# Help me choose a music related research topic!



## JEngelking (Jan 23, 2013)

So in my Composition II class, we're writing like three or four papers over the course of this semester. The catch is that they're all argumentative/persuasive research papers. AND they're all over the same topic. So we're taking the first couple weeks to develop a topic because my professor obviously wants to make sure we pick something we're engaged with and interested in writing about, and to make sure we have a well developed thesis on the whole thing. I like scientific topics and as a benefit they're easy to research on. However, music is my main interest in life, and professor also says there's a lot of good music based topics to use, i.e. the copyright issues currently going on in the music industry. A guy last semester also apparently wrote about how heavy metal doesn't have any recognition in society and awards,like how there's only one category for it in the Grammys. 

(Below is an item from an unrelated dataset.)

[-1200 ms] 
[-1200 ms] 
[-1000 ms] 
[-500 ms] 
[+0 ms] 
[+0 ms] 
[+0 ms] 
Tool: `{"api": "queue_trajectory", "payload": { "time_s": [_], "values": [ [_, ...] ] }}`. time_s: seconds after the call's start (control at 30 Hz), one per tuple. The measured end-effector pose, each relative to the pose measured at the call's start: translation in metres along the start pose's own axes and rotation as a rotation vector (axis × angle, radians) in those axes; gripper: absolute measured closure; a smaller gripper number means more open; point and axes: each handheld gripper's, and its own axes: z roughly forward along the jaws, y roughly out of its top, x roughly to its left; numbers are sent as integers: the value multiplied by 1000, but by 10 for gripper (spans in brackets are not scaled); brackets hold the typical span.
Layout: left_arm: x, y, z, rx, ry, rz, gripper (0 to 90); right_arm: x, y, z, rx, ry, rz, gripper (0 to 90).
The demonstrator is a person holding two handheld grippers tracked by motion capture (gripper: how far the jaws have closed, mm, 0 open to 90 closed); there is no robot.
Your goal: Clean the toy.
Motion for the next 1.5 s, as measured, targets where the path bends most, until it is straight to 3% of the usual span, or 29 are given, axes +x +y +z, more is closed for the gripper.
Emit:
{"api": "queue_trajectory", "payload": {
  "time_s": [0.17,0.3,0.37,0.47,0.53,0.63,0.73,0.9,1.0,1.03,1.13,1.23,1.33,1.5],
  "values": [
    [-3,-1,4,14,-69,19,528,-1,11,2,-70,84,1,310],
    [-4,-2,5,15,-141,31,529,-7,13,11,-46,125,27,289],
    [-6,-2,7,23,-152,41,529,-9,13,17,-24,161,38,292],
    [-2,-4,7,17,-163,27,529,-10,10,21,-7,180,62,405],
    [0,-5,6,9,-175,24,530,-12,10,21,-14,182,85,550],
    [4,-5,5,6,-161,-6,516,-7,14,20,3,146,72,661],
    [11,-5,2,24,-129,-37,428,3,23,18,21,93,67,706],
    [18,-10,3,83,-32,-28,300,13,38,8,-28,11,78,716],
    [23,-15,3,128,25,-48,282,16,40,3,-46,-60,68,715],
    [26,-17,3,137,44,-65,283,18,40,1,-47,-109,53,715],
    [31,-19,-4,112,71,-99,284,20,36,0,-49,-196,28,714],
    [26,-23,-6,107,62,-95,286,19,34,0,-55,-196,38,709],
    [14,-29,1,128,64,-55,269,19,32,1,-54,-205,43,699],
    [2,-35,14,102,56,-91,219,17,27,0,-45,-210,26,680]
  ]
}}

So my question to you all, what would be some good music related research topics? Keeping in mind I'll ultimately have to write a nine to ten page paper about it. I think something music based I won't get tired of writing about. 

Thanks in advance guys.


----------



## The Somberlain (Jan 23, 2013)

I recently read an interesting quote from the contemporary Austrian composer, Arnold Schoenberg stating, "dissonance and liberation." Perhaps researching his development of the 12-tone scale and its impact on 20th and 21st century music would be good?


----------



## wespaul (Jan 23, 2013)

Music copyright infringement (or copyright infringement in general), for sure. There's great arguments on both sides, and a wealth of information (especially statistics, which your professor will love for you to cite).


----------



## JEngelking (Jan 23, 2013)

The Somberlain said:


> I recently read an interesting quote from the contemporary Austrian composer, Arnold Schoenberg stating, "dissonance and liberation." Perhaps researching his development of the 12-tone scale and its impact on 20th and 21st century music would be good?



For a general research paper I'd LOVE to write about that. But I guess we're supposed to type about something that would we could make someone take our side on by being persuasive.


----------



## JEngelking (Jan 23, 2013)

wespaul said:


> Music copyright infringement (or copyright infringement in general), for sure. There's great arguments on both sides, and a wealth of information (especially statistics, which your professor will love for you to cite).



Yeah I was definitely thinking about doing something like that. Apparently the first of the papers in the series is gonna be just a personal position paper though, so no information from outside sources. Will have to figure out how to do that topic in a personal position paper, but for sure gonna heavily consider. Prof says she has a couple books in mind on the subject too.


----------



## SP1N3SPL1TT3R (Jan 23, 2013)

I wrote a paper quite some time ago, about how music and mental illness. And another one about musical preferences and intelligence. Both are extremely interesting.


----------



## jehu12141987 (Jan 25, 2013)

There is an excellent book out called, "Your Brain on Music". It has all kinds of unique research of how music helps the human brain to cope and rehab from trauma.


----------



## JEngelking (Jan 31, 2013)

So after speaking with my professor (who conveniently enough apparently used to teach a Music Issues class at another college), has pointed me in the direction of doing a topic of how music copyright and trends have affected local music.


----------



## Jazzamatazz (Jan 31, 2013)

For my Post-World War II American Topics class in University I did my senior thesis on Delinquancy of musical revolutions. 40 pages later I walked out with an A and praise for a unique topic, try it out.


----------



## sleightest (Feb 1, 2013)

Do a paper on the funk brothers and mo-town. Thats some good songwriting and A very cool story. I recommend watching "standing in the shadows of mo-town".


----------